With a stated goal to improve experimentation, logging and tracking all experiment ideas and results have made W&B critical to Pinterest’s ML workflow. The team also relies on Artifact versioning (for the aforementioned sanity checkpoints) as well as W&B Registry as the single source of truth for model artifacts and metadata management across the organization.
Meanwhile, the team’s Training Compute Platform (TCP) serves as their orchestration layer for ML workflows. Built on top of Kubernetes, it is used by MLEnv to support single- and multi-node training, with a Python SDK to launch ML jobs that abstracts away low-level Kubernetes concepts and provides easy-to-use factory functions to construct jobs. In concert with MLEnv, TCP makes it easy and standardized for Pinterest’s MLEs to ideate, experiment, and develop.
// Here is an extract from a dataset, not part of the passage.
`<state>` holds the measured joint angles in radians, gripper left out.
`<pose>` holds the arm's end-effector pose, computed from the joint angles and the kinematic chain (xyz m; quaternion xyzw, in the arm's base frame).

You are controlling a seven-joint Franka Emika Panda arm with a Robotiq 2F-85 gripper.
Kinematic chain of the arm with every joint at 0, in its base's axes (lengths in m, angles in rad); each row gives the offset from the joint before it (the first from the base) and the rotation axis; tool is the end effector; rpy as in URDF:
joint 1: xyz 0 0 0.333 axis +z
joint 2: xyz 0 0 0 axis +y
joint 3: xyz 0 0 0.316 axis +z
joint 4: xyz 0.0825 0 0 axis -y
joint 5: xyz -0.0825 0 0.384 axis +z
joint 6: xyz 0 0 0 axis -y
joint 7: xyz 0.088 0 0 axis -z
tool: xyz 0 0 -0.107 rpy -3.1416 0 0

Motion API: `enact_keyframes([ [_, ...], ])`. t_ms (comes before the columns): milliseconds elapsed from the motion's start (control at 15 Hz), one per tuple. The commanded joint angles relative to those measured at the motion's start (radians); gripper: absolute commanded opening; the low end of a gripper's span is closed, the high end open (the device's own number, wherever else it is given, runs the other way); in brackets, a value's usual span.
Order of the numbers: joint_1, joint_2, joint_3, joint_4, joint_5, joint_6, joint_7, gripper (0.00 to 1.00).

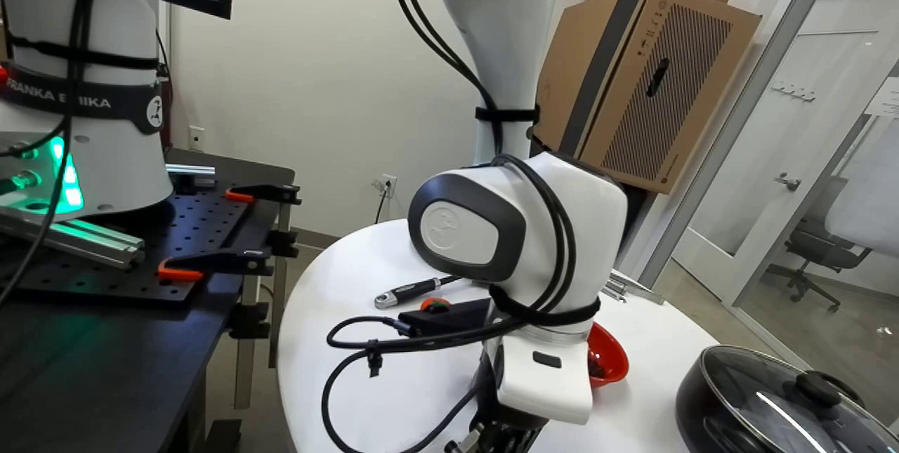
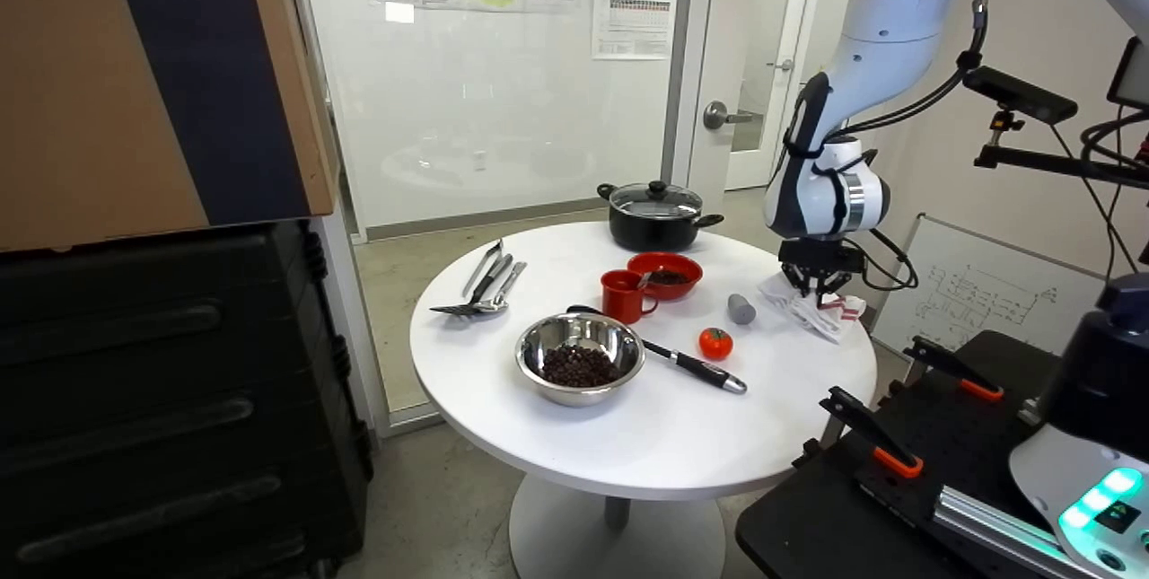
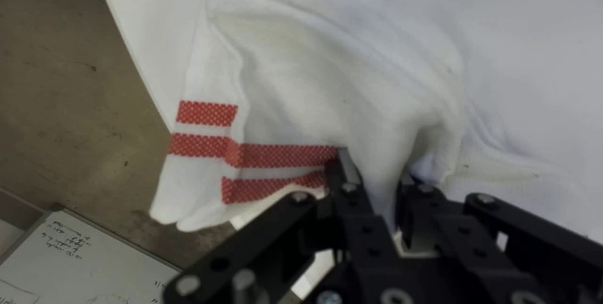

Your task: Put the red and white towel in the silver bowl

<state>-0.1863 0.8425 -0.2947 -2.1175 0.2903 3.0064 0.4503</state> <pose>0.4659 -0.2826 0.0391 0.8448 -0.5262 0.0518 0.0820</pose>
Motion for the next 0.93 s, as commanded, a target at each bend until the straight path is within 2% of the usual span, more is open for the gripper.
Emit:
enact_keyframes([
  [0,-0.041,-0.127,0.034,-0.004,0.025,-0.095,-0.040,0.04],
  [533,-0.130,-0.426,0.126,-0.036,0.040,-0.267,-0.171,0.04],
  [867,-0.143,-0.558,0.195,-0.075,0.144,-0.345,-0.279,0.04],
])
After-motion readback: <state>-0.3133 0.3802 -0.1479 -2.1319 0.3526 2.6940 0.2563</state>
The metrics provided through TCP (with support from W&B logging) also provides the team with a level of training observability that plays a key role in enabling and improving training efficiency efforts. The team is able to provide cost breakdowns by training and model, to identify opportunity sizing by use case. They can also slice and dice data to make more informed decisions on optimal instance selection and GPU utilization.
Developing and unifying MLEnv and TCP across the entire organization has led to huge leaps in ML innovation and massive efficiency improvements. Consolidating these platforms, supported by Weights & Biases Models, has democratized ML development and unlocked a new level of velocity.
“ML engineering is iterative, so being able to leverage these platforms and infrastructure to focus on maximizing iteration speed has been crucial for our MLEs,” said Karthik. “Instead of wasting time reinventing the wheel or being fragmented across multiple tech stacks, our team can now focus their systems knowledge and expertise on improving efficiency and unblocking key model initiatives.”